Among the lines below, copy each one in which "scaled" appears.

MATERIAL FOR THIS EXERCISE:
++++++++++++++++++++

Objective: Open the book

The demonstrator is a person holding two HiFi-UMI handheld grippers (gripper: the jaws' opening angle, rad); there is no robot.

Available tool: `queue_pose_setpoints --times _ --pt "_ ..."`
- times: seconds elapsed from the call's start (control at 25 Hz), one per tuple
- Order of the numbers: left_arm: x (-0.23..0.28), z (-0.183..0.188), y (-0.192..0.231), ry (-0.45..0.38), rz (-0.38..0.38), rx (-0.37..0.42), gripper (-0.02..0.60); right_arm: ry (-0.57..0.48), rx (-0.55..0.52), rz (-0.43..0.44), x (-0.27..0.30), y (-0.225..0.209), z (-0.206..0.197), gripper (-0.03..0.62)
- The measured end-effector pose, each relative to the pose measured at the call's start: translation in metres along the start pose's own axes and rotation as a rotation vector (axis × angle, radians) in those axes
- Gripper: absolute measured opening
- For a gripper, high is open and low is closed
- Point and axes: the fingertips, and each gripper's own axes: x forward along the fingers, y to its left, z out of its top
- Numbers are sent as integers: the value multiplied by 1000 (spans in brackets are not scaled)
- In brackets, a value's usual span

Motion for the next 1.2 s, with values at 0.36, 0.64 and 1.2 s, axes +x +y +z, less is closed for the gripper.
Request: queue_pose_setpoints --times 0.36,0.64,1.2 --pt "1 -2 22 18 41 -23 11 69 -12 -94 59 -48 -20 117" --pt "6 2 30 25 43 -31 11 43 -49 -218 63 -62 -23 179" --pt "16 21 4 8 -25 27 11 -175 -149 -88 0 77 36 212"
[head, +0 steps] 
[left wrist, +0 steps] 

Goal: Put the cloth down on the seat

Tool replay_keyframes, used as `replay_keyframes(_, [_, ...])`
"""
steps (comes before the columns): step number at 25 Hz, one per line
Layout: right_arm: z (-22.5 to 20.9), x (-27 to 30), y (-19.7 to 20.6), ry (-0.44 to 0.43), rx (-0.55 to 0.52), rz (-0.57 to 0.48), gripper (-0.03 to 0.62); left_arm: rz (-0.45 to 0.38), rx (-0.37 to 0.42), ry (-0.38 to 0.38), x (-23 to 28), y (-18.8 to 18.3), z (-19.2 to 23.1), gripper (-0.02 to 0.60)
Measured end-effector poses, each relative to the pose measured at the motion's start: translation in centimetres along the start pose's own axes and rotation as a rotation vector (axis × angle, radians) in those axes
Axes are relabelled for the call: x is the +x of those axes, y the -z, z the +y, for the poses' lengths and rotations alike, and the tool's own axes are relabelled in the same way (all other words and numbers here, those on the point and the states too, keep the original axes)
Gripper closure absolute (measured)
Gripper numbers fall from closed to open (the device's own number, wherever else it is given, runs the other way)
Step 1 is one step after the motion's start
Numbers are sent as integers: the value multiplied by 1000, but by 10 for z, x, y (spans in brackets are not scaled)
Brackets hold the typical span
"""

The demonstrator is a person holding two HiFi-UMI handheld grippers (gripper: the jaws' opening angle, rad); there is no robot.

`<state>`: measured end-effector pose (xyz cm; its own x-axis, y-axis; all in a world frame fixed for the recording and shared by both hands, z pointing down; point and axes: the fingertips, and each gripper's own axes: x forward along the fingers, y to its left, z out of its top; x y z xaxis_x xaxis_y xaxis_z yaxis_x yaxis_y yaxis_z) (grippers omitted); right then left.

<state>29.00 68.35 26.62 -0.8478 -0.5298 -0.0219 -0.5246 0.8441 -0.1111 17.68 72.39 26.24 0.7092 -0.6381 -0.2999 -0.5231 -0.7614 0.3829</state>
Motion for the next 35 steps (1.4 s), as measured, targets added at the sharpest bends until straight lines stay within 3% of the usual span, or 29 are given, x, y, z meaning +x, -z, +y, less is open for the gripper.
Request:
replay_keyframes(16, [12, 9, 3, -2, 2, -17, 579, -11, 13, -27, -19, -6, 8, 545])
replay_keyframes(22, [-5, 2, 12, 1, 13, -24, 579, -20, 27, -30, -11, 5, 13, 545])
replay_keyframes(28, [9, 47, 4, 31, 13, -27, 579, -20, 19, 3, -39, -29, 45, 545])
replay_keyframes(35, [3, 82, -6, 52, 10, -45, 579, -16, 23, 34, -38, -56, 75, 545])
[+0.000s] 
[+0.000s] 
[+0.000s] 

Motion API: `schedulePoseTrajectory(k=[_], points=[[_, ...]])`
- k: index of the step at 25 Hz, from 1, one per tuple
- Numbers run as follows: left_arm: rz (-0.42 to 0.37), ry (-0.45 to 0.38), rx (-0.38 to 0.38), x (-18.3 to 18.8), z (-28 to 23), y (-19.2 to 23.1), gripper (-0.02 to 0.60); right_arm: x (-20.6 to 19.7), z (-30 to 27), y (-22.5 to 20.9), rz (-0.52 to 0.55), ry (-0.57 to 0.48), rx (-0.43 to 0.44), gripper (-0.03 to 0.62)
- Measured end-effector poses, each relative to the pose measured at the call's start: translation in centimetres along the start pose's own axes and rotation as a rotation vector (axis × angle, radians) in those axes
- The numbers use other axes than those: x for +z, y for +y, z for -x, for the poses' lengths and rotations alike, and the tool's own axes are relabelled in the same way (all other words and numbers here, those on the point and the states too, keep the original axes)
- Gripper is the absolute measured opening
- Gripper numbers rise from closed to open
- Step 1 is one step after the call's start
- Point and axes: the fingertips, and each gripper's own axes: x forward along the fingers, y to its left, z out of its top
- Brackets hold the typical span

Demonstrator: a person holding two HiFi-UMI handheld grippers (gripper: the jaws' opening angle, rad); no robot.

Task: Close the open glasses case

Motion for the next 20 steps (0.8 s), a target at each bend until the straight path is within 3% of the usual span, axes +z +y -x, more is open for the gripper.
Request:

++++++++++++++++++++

OUTPUT:
- Numbers are sent as integers: the value multiplied by 1000 (spans in brackets are not scaled)
Numbers are sent as integers: the value multiplied by 1000, but by 10 for z, x, y (spans in brackets are not scaled)

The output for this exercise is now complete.